He reprised his role as Gang-rim in the 2018 sequel, Along with the Gods: The Last 49 Days. In the same year, Ha starred in the action thriller Take Point, reuniting with The Terror Live director Kim Byung-woo.

===2019–present: Career fluctuations and continued directional feats===

In 2019, Ha was cast in the science fiction action film Ashfall alongside Lee Byung-hun. The blockbuster grossed over $61 million worldwide, becoming South Korea's fourth highest-grossing domestic film of 2019. In 2020, Ha starred in the horror film The Closet.

Ha received significant recognition for his role in the 2022 Netflix series Narco-Saints. He won the Grand Prize (Daesang) at the 13th Korea Drama Awards for his performance in the series. The following year, he was nominated for Best Actor in Television at the 21st Director's Cut Awards and secured the Best Actor award at the 2nd Blue Dragon Series Awards. Furthermore, he was honored with the Best Actor in a Leading Role (National Winners – Korea) at the Asian Academy Creative Awards. In 2023, Ha starred in the sports drama film Boston 1947, which tells the story of the 1947 Boston International Marathon.

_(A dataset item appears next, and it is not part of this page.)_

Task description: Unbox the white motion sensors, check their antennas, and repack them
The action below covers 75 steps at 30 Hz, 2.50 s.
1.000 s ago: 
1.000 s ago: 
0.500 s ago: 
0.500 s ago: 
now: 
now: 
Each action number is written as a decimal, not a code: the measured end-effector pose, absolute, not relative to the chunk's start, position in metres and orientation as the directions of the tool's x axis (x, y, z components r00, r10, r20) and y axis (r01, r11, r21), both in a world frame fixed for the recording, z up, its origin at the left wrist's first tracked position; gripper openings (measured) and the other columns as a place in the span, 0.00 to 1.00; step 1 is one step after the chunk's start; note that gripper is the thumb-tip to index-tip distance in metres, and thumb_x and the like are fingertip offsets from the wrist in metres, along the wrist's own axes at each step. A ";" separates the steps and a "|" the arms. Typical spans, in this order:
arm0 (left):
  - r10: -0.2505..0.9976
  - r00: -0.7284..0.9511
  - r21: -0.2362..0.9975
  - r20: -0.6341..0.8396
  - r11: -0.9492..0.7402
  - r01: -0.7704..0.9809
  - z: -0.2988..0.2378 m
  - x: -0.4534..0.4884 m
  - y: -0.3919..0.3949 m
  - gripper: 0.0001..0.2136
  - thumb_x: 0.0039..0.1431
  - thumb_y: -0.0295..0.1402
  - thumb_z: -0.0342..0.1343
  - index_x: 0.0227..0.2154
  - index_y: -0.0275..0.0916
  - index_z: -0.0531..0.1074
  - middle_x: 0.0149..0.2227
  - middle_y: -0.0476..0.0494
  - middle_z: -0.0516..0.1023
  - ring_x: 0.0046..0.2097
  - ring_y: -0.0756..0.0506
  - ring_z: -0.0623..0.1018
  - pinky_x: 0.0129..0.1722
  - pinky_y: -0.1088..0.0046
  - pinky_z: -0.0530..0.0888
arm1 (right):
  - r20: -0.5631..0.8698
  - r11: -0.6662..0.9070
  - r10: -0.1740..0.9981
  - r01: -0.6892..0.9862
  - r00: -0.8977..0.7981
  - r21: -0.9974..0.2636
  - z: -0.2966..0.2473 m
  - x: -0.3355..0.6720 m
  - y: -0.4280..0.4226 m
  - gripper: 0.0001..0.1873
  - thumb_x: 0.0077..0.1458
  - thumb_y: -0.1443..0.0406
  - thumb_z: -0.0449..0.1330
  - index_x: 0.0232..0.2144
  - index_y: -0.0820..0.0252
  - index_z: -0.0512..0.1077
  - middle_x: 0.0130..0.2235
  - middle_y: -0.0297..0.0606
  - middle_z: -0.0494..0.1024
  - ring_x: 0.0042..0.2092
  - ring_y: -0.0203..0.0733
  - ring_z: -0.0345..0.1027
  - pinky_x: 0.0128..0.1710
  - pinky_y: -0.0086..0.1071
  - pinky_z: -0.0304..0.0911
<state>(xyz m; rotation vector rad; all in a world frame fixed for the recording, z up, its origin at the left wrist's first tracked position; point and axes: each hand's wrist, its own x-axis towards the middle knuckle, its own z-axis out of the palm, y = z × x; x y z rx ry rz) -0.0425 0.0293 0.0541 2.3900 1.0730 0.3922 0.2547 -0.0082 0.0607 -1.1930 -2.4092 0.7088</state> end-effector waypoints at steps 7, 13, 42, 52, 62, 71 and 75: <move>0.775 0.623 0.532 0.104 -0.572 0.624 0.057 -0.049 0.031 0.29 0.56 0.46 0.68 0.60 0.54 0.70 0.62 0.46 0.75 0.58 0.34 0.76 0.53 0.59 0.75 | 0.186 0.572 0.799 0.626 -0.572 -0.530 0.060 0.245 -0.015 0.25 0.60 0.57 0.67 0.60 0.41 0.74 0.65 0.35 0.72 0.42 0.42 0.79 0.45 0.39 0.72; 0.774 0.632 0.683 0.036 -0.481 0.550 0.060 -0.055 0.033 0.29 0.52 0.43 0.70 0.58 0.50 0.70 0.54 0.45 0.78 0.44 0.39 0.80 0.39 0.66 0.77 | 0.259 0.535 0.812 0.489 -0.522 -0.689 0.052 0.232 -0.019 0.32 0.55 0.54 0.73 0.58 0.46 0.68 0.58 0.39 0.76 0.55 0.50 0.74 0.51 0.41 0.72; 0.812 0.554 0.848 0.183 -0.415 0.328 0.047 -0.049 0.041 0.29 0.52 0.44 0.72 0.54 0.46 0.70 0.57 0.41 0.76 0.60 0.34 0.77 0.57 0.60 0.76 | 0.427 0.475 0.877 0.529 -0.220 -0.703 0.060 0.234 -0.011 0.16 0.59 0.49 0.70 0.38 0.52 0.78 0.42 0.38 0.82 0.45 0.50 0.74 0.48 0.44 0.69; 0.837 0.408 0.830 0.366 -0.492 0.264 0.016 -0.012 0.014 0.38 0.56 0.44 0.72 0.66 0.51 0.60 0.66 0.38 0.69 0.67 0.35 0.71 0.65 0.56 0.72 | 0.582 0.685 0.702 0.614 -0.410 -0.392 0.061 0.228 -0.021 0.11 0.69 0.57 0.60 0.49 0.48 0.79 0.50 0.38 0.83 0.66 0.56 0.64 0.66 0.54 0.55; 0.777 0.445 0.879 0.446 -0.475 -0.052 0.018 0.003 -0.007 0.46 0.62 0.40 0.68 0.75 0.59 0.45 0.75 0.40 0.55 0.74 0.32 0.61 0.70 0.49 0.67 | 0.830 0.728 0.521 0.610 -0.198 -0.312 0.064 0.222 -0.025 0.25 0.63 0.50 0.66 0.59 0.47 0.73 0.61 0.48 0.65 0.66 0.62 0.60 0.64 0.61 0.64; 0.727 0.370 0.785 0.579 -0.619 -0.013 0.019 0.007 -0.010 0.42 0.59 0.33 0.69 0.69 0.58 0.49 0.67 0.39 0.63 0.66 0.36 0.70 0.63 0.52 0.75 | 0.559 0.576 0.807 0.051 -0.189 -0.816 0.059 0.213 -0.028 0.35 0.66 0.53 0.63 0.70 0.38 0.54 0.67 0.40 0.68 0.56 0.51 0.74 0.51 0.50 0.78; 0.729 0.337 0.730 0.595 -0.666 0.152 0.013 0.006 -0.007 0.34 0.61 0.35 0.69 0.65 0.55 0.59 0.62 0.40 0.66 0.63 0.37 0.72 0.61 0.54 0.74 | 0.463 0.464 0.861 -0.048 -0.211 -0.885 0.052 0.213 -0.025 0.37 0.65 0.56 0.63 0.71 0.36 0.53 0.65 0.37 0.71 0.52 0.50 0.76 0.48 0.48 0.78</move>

In 2024, Ha starred in the disaster film Hijack 1971, which is based on the real-life hijacking of a Korean Air flight to North Korea. In 2025, Ha made his directional comeback after ten years with the comedy films Lobby and The People Upstairs. That year, he also starred in the film Nocturnal, marking his return to the crime-thriller genre.

==Other activities==
Ha is also an artist. Though it began as a hobby in his university days, Ha began painting in earnest in 2007. His paintings, all done in a hybrid of Pop art and Expressionist styles, have been displayed in several solo art exhibitions. Critics have said his paintings, with their strong colors and interesting composition are reminiscent of those by American artist Jean-Michel Basquiat. "Life as an actor is like living through an invisible war. Paintings soothe me and make me rational. It is too extravagant to say that painting is my hobby; it is rather a way for me to survive as an actor," said Ha.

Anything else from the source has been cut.